> TASK GOAL
When the line with "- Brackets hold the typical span" turns up below, begin repeating exactly, and carry on through the line with "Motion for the"; no pictures go into the copy.
..........
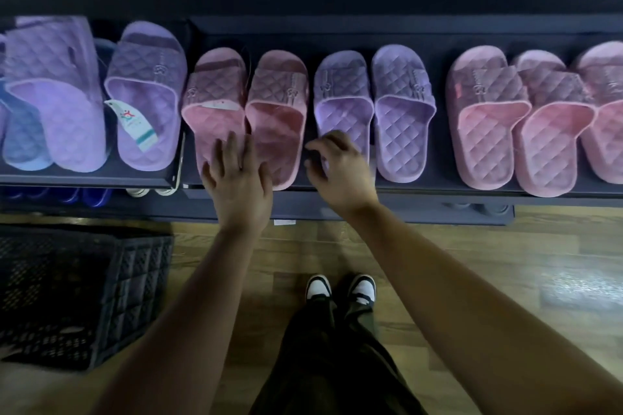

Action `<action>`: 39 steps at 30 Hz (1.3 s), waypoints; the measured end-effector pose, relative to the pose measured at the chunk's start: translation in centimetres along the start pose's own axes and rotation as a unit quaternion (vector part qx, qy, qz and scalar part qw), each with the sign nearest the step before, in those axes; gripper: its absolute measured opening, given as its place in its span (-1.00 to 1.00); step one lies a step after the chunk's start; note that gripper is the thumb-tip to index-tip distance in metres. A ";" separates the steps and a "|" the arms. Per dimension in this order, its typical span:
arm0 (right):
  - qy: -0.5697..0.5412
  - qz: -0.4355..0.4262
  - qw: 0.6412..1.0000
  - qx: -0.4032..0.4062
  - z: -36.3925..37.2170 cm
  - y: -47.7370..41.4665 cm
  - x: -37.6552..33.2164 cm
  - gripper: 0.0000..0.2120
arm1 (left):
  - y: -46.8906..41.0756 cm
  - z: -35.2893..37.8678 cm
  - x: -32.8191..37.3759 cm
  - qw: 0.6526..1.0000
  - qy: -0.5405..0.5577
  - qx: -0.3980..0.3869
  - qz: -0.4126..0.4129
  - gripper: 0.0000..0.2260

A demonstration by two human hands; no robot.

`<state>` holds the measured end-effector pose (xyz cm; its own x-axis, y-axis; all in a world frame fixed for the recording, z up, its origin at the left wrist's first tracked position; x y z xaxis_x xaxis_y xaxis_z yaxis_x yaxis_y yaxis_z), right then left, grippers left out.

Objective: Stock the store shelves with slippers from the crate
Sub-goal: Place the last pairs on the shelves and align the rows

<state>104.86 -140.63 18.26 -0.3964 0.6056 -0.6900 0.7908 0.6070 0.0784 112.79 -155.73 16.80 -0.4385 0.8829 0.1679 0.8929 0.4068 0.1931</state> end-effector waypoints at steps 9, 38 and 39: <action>0.042 0.049 0.988 -0.137 5.2 -2.9 -2.0 -0.37 | -1.5 1.6 -4.8 0.996 0.028 -0.079 -0.035 -0.48; 0.029 0.257 0.965 0.037 -5.1 3.9 8.6 -0.39 | -1.5 4.0 12.1 0.981 0.056 -0.067 0.175 -0.40; 0.031 0.252 0.967 0.035 -4.9 3.7 8.3 -0.40 | -1.6 3.9 11.8 0.982 0.051 -0.064 0.172 -0.42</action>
<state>102.18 -130.82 16.37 0.0218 0.8464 -0.5321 0.9194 0.1921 0.3433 106.60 -145.06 14.68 -0.1274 0.9319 0.3396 0.9726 0.0502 0.2271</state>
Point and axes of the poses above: each hand's wrist, its own y-axis away from the middle knuckle, its own z-axis out of the palm, x = y × z, the point moved 5 cm from there along -y, towards the middle knuckle, and after that the axes turned 13 degrees about -x, right-handed, at the moved point
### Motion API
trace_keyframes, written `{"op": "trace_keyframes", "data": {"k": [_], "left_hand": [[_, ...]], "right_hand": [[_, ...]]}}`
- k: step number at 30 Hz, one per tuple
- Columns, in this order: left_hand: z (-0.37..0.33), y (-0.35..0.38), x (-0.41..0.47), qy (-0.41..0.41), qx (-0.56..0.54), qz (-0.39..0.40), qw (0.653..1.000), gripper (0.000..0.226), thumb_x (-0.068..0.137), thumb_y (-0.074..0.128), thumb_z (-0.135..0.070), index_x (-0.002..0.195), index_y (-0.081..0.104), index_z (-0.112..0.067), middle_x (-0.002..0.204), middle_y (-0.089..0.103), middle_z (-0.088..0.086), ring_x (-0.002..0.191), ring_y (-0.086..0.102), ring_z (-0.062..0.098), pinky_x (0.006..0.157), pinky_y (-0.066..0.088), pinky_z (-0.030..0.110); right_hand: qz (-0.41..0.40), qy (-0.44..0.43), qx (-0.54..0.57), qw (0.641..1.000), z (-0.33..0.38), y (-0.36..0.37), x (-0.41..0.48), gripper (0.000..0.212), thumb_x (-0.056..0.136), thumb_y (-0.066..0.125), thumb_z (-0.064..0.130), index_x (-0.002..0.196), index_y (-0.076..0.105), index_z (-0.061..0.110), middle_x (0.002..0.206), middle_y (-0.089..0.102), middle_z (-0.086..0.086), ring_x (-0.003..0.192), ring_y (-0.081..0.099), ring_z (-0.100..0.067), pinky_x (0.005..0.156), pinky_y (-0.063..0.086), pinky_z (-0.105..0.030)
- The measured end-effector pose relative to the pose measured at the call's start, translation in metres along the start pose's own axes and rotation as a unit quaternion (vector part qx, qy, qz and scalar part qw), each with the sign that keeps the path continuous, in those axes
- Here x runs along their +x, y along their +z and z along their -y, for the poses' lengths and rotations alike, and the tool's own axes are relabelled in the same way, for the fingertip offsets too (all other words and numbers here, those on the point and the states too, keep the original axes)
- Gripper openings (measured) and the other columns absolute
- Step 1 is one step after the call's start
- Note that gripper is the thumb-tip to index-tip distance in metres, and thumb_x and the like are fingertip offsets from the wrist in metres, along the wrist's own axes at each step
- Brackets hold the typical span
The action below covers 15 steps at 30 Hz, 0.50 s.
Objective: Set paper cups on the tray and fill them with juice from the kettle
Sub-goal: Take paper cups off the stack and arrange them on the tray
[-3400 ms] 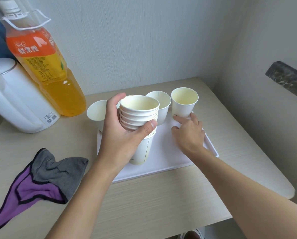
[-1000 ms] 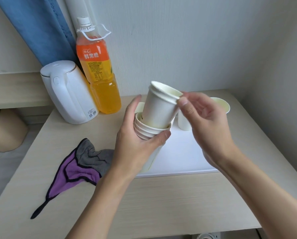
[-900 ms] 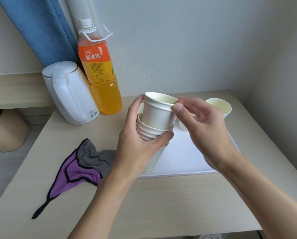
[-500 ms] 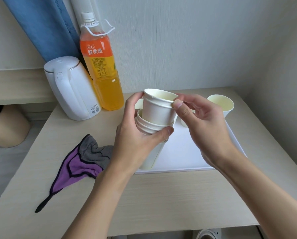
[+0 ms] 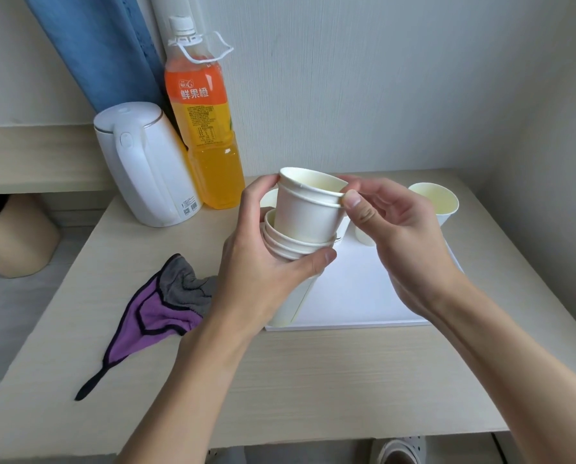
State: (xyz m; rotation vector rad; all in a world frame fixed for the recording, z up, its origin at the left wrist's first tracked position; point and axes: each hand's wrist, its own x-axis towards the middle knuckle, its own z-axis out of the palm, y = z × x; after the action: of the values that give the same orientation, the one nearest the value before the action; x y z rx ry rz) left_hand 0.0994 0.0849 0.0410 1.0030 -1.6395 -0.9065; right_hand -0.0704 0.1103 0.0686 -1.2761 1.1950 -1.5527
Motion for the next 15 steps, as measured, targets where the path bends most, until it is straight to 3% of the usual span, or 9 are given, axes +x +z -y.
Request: {"op": "trace_keyframes", "data": {"k": [4, 9, 15], "left_hand": [[-0.0033, -0.0006, -0.0005, 0.002, -0.004, 0.004, 1.000, 0.089, 0.064, 0.094, -0.032, 0.123, 0.038, -0.067, 0.107, 0.074, -0.006, 0.101, 0.073, 0.014, 0.084, 0.061, 0.039], [-0.0035, -0.0022, 0.0016, -0.001, 0.000, 0.011, 1.000, 0.090, 0.063, 0.094, -0.034, 0.125, 0.037, -0.067, 0.107, 0.073, -0.002, 0.102, 0.073, 0.022, 0.085, 0.061, 0.053], [0.0002, -0.0026, 0.0022, 0.010, 0.014, 0.014, 1.000, 0.091, 0.063, 0.095, -0.034, 0.128, 0.037, -0.063, 0.107, 0.073, 0.000, 0.101, 0.072, 0.021, 0.085, 0.061, 0.049]], "right_hand": [[-0.007, 0.007, 0.004, 1.000, 0.0014, 0.0008, -0.0015, 0.013, 0.088, 0.064, 0.021, 0.093, 0.066, 0.009, 0.116, 0.067, -0.019, 0.106, 0.063, -0.022, 0.095, 0.048, -0.032], [-0.004, 0.005, 0.000, 1.000, 0.0044, -0.0006, -0.0026, 0.003, 0.090, 0.065, 0.019, 0.088, 0.066, 0.017, 0.114, 0.069, -0.016, 0.104, 0.063, -0.013, 0.092, 0.048, -0.026], [-0.012, -0.016, 0.002, 1.000, 0.0030, 0.0001, -0.0006, 0.003, 0.087, 0.064, 0.019, 0.086, 0.065, 0.017, 0.104, 0.071, -0.016, 0.097, 0.062, -0.013, 0.088, 0.047, -0.026]]}}
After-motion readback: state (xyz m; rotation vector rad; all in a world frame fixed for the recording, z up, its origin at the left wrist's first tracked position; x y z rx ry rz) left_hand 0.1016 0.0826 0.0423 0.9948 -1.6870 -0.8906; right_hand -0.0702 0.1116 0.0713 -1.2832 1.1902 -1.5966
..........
> SOLUTION TO THE EXERCISE
- Brackets hold the typical span
The action below covers 15 steps at 30 Hz, 0.50 s.
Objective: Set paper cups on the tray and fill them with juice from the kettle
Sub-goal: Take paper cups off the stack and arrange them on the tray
[-3400 ms] 
[-1000 ms] 
[-900 ms] 
[-500 ms] 
[+0 ms] 
State: (xyz m; rotation vector rad; all in a world frame fixed for the recording, z up, its origin at the left wrist's first tracked position; point and axes: each hand's wrist, its own x-axis towards the middle knuckle, its own z-axis out of the palm, y = z × x; after the action: of the values that give the same orientation, the one nearest the value before the action; x y z rx ry rz) left_hand 0.0994 0.0849 0.0410 1.0030 -1.6395 -0.9065; right_hand -0.0704 0.1103 0.0686 -1.2761 1.1950 -1.5527
Motion for the next 15 steps, as measured, targets where the path bends most, until it is straight to 3% of the usual span, or 9 are given, axes +x +z -y.

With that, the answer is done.